Sunday, April 23, 2017

3 hours of Gnawa music from 1966


Those of you with a taste for field recordings may enjoy perusing the online collection of CREM (Centre de Recherche en Ethnomusicologie), housing the audio archives of the CNRS and the Musée de l’Homme. Much of this vast audio archive of commercial and unpublished recordings is available for online listening.

I'm currently enjoying a remarkable collection of recordings made by one Mohammed Aït Youssef in Marrakech in 1966, featuring over 3 hours of Gnawa music:

http://archives.crem-cnrs.fr/archives/collections/CNRSMH_I_1968_021/

The online documentation does not indicate the name of the performer, but I believe it is the Gnawi Ahmed ben Lahcen.


He can be heard in some of Cafe Matich's YouTube uploads of recordings from Marrakech's Djemaa el Fna plaza:



It is certainly the same Gnawi that is heard in Gerard Kremer's recordings for Arion (released 1975):



Some of the recordings in the CNRS collection appear to have been made in the Djemaa el Fna plaza. Others, perhaps not - it's difficult to say. At any rate, it's a great collection of recordings - a lot of Ouled Bambara and Negsha songs, some with clapping, some with qarqaba, a few tracks of drumming and qarqaba-ing. (Almost no mluk trance songs, though.) There are also a few tracks of odds and ends. 08-03 features the bells of Djemaa el Fna water sellers. 07-01 is a drum and qarqaba song featuring the ismkhan (also known as âbid chleuh - Berber-speaking Gnawa who have a repertoire completely separate from that of the more well-known Arabophone Gnawa), and 07-02 is entitled "Solo de flûte Gnawa". The latter track sounds to me like an instance of the Soussi Berber style of âwad flute.

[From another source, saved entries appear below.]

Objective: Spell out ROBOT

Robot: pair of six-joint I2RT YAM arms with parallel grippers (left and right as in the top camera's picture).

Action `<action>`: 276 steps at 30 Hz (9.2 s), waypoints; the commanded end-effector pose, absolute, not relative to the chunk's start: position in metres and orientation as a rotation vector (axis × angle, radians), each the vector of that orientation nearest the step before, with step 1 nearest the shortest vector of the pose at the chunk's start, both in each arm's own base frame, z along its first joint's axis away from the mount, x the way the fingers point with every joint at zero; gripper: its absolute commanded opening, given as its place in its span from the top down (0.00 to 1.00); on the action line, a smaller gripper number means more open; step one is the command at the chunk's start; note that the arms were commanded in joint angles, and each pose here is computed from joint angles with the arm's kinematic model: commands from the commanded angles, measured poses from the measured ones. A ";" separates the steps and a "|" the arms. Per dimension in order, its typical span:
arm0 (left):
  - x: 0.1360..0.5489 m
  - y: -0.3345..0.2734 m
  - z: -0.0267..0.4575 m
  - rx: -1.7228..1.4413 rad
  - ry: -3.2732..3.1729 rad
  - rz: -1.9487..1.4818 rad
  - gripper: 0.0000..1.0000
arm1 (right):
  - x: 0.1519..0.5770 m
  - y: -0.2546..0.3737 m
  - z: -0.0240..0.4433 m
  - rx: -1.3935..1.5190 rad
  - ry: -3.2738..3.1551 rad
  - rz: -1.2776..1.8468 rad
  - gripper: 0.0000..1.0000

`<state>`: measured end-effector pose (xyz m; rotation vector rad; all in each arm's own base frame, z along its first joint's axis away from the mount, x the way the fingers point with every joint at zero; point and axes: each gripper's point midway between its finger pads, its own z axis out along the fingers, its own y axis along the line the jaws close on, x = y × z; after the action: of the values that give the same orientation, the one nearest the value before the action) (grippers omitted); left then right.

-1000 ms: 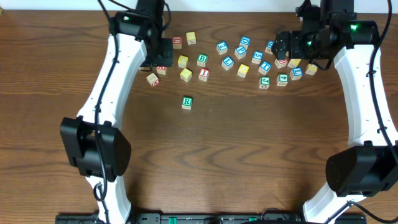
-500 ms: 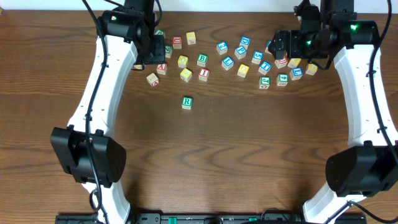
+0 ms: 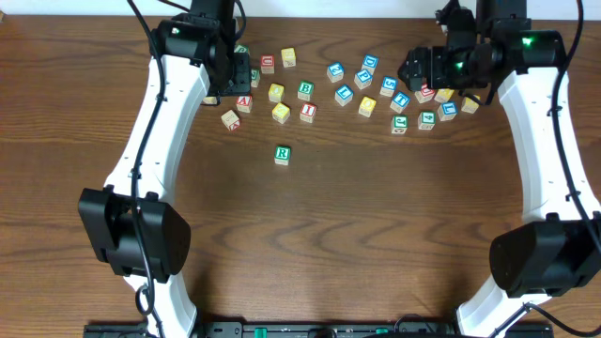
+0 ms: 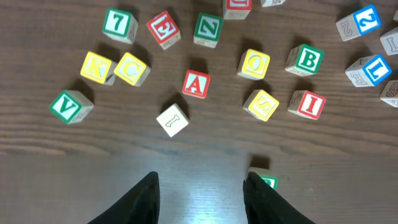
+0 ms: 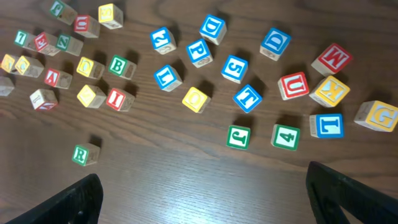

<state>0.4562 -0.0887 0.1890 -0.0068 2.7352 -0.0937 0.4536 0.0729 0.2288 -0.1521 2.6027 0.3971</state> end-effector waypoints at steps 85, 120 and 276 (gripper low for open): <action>0.537 -0.158 0.051 0.250 2.665 -0.045 0.40 | 0.459 0.062 0.230 0.079 2.612 0.226 0.01; 0.535 -0.160 0.008 0.269 2.719 -0.029 0.42 | 0.459 0.063 0.230 0.077 2.612 0.227 0.01; 0.386 -0.210 -0.005 0.001 2.859 -0.001 0.69 | 0.457 0.071 0.229 0.053 2.618 0.233 0.01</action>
<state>0.3915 -0.2184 0.0103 0.0301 2.8313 -0.0451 0.4550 0.0693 0.2236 0.0462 2.6316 0.2315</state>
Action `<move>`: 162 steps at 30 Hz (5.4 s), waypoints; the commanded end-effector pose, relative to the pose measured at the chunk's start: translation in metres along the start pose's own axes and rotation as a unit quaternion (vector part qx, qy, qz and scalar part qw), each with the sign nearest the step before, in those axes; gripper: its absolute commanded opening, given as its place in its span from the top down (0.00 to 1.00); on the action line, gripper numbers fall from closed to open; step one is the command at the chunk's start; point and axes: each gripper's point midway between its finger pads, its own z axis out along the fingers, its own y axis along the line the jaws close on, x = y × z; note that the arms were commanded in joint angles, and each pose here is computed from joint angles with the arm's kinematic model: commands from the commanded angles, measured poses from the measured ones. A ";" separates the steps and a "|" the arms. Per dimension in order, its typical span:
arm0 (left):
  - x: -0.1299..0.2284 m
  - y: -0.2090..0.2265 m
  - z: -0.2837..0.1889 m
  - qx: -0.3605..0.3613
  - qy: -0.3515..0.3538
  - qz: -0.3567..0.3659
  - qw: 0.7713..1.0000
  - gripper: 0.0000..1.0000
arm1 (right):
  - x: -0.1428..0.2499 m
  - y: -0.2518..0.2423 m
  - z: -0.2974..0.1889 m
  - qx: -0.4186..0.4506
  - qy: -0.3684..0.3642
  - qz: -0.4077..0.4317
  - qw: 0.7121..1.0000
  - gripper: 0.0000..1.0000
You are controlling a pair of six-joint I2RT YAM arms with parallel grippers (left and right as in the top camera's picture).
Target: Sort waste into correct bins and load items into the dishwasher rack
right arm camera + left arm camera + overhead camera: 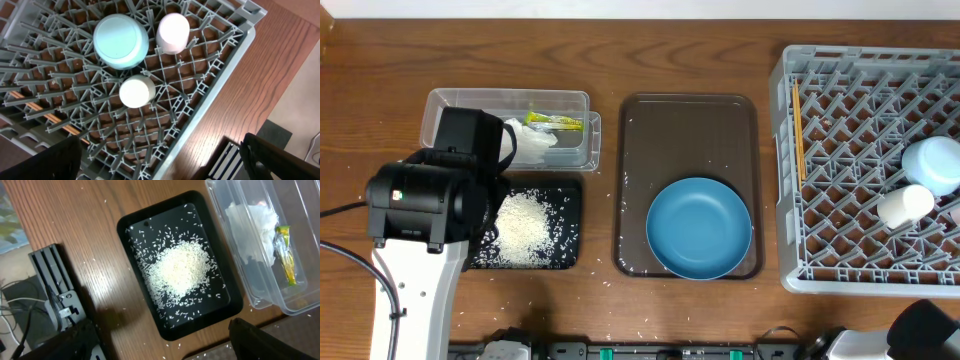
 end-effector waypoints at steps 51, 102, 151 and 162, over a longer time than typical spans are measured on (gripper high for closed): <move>-0.110 0.073 -0.016 -0.168 -0.236 -0.022 0.957 0.11 | 0.030 0.066 -0.016 -0.202 0.079 -0.025 0.976 0.01; -0.111 0.081 -0.015 -0.180 -0.231 -0.034 0.956 0.11 | 0.500 0.254 0.051 -0.004 0.215 -0.657 0.722 0.23; -0.111 0.081 -0.015 -0.180 -0.231 -0.034 0.956 0.11 | 0.518 0.235 0.098 0.032 0.205 -0.638 0.741 0.75; -0.111 0.081 -0.015 -0.180 -0.231 -0.034 0.956 0.11 | 0.525 0.236 0.097 0.025 0.201 -0.644 0.738 0.86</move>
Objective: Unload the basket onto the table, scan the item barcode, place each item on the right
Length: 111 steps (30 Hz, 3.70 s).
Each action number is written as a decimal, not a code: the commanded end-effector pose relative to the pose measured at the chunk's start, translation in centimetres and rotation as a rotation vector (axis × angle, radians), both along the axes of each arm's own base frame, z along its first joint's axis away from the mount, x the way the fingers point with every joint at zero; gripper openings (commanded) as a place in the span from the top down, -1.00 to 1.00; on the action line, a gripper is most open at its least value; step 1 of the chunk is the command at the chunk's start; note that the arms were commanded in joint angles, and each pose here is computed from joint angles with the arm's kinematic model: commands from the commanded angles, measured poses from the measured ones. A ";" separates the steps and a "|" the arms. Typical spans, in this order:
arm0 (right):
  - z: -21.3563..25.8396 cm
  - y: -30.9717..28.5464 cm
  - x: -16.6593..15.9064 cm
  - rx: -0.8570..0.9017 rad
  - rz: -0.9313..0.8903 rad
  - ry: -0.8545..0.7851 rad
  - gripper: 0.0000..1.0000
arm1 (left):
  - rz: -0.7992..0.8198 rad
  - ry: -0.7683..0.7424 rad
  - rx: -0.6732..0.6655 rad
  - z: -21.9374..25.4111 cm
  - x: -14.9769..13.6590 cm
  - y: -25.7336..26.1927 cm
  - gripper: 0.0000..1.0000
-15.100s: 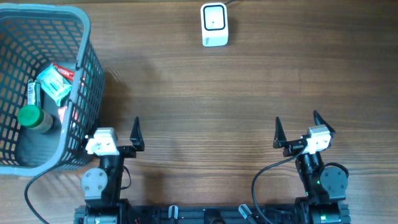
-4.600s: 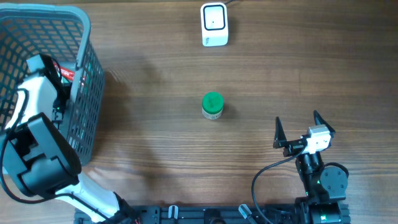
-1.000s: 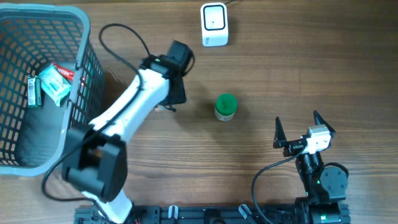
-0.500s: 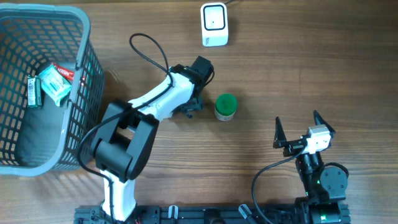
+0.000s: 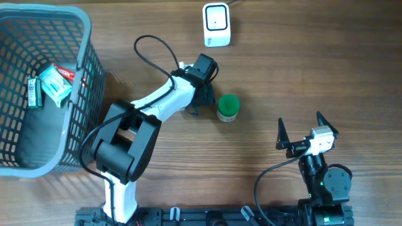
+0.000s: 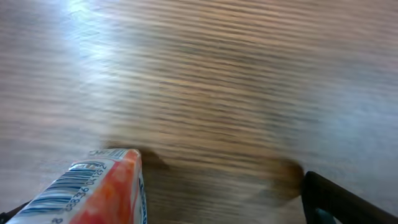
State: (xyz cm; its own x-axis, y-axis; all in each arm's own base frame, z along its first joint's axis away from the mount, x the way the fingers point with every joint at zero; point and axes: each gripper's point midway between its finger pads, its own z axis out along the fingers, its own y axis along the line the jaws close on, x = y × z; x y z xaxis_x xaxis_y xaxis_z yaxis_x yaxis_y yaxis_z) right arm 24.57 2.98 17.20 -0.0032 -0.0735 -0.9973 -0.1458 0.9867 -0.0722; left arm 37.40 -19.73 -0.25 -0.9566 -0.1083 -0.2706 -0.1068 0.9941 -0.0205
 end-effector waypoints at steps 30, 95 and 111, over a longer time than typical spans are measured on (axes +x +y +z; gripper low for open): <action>0.1 -0.1 0.0 -0.005 -0.006 -0.005 -1.00 | -0.006 0.078 0.246 -1.6 -3.4 5.7 0.50; 0.1 -0.1 0.0 -0.005 -0.006 -0.005 -1.00 | 0.312 -0.090 -0.429 4.3 -0.4 -2.2 0.92; 0.1 -0.1 0.0 -0.005 -0.006 -0.005 -0.99 | 0.300 -0.649 0.026 30.2 2.4 9.1 -1.00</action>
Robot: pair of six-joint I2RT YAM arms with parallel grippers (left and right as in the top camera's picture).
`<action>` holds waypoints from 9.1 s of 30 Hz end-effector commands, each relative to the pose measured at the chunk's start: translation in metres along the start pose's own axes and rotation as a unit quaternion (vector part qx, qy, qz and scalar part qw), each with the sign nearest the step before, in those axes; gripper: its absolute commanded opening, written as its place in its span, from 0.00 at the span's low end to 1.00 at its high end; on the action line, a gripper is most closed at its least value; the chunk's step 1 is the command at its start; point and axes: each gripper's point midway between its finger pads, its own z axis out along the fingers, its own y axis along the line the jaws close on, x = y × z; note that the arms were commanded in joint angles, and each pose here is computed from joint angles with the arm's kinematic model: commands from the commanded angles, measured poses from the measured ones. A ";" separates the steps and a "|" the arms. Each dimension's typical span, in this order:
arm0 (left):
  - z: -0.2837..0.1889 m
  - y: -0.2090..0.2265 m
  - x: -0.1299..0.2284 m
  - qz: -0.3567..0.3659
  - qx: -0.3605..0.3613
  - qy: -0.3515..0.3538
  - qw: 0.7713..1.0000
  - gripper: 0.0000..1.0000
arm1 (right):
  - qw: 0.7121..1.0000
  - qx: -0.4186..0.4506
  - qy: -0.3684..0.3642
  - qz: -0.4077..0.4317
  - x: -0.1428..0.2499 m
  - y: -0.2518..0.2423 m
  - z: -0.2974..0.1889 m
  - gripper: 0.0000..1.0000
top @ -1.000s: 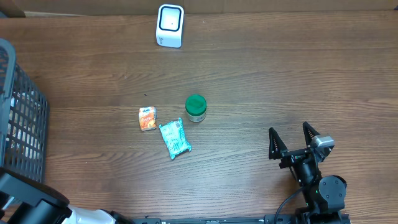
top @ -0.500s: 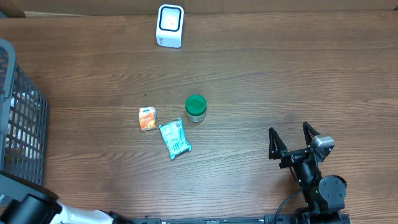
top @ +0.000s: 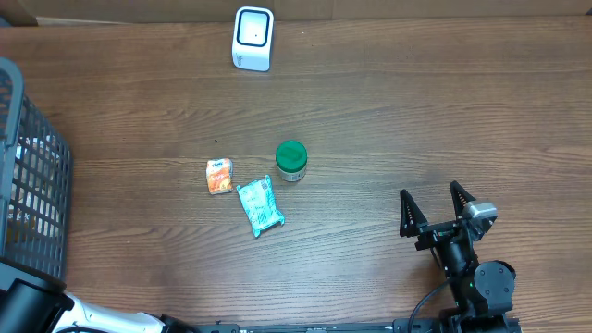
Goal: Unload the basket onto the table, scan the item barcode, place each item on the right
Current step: 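Reach the left gripper into the basket and grasp the teal Kleenex pack, then carry the teal Kleenex pack out and drop it near the jar, then reach the left gripper into the basket and grasp the clear snack bag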
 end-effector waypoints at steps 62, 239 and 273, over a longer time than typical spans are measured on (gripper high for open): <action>-0.325 -0.047 -0.051 -0.023 0.257 -0.257 0.931 0.81 | 1.000 0.003 -0.001 -0.002 0.002 -0.001 0.000 1.00; -0.031 -0.144 0.053 0.065 0.250 0.009 0.966 1.00 | 1.000 0.004 -0.001 -0.002 0.002 -0.002 0.000 1.00; -0.086 -0.144 -0.019 0.257 0.246 -0.118 0.927 0.78 | 1.000 0.004 -0.001 -0.002 0.002 -0.002 0.000 1.00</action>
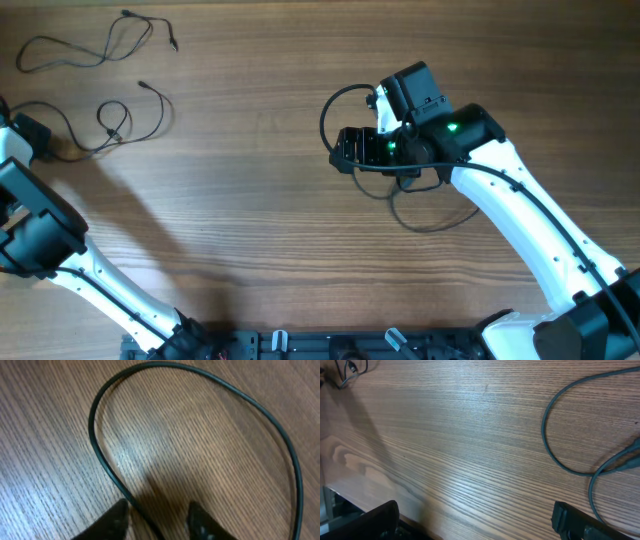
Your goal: Untangle cables
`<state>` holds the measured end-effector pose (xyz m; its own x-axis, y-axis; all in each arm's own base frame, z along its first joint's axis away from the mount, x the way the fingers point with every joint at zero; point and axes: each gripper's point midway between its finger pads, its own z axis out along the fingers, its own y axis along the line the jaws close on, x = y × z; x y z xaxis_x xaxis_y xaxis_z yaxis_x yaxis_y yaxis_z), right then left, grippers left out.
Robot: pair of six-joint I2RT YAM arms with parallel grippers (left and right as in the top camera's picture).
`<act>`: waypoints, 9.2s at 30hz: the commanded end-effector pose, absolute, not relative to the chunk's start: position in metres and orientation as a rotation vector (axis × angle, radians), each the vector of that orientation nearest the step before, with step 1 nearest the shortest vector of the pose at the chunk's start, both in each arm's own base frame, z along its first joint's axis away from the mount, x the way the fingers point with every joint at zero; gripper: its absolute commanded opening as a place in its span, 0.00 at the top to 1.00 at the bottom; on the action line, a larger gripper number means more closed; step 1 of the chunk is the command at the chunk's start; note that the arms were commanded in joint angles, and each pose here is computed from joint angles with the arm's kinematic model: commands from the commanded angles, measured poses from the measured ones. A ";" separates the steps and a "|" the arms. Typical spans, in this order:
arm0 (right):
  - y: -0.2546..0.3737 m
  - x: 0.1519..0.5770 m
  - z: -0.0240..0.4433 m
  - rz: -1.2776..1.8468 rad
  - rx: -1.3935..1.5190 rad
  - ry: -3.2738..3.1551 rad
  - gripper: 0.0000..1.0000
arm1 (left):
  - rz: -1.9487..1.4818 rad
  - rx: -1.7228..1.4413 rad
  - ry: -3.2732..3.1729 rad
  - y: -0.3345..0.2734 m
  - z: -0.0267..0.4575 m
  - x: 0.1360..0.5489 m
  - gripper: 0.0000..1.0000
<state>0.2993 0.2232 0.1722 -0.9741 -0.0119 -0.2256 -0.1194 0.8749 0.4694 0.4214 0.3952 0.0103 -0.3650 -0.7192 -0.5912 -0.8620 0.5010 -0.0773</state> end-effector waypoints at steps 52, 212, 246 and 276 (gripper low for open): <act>0.226 0.302 0.165 0.721 -0.073 2.841 0.00 | -0.099 -0.918 2.344 0.258 0.014 0.511 0.96; -0.042 0.303 -0.029 0.098 0.863 3.121 0.87 | 0.060 -0.346 3.006 -0.140 0.094 0.347 0.00; 0.085 0.256 0.287 0.780 -0.145 2.332 0.96 | -1.563 -0.057 2.643 -0.239 0.269 0.331 0.02; 0.136 0.223 0.339 1.270 -0.368 2.103 0.96 | -1.746 -1.058 2.588 -0.268 0.328 0.317 0.16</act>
<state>0.2284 0.1308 0.3284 -0.7652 0.0963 -0.6365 -0.5000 0.5337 0.6820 0.3090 -0.2655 0.3212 -0.8198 -0.3739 0.4338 -0.5471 0.2874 -0.7862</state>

Perhaps it's a Gnawi musician who doubles on flute - I've never heard of a discrete Gnawi flute tradition or repertoire, but the world is full of musical surprises, so perhaps I'm wrong!

I couldn't find any information about the researcher Mohamed Ait Youssef, what sort of research he was doing, or how his recordings ended up in the CNRS archive. The archive contains other recordings of his dating from1965 and 1968. These recordings, also from Marrakech, feature several different genres (as well as a few more Gnawa tracks). Whatever his story may have been, it's wonderful that he left us such extensive recordings, and that CNRS has shared them online.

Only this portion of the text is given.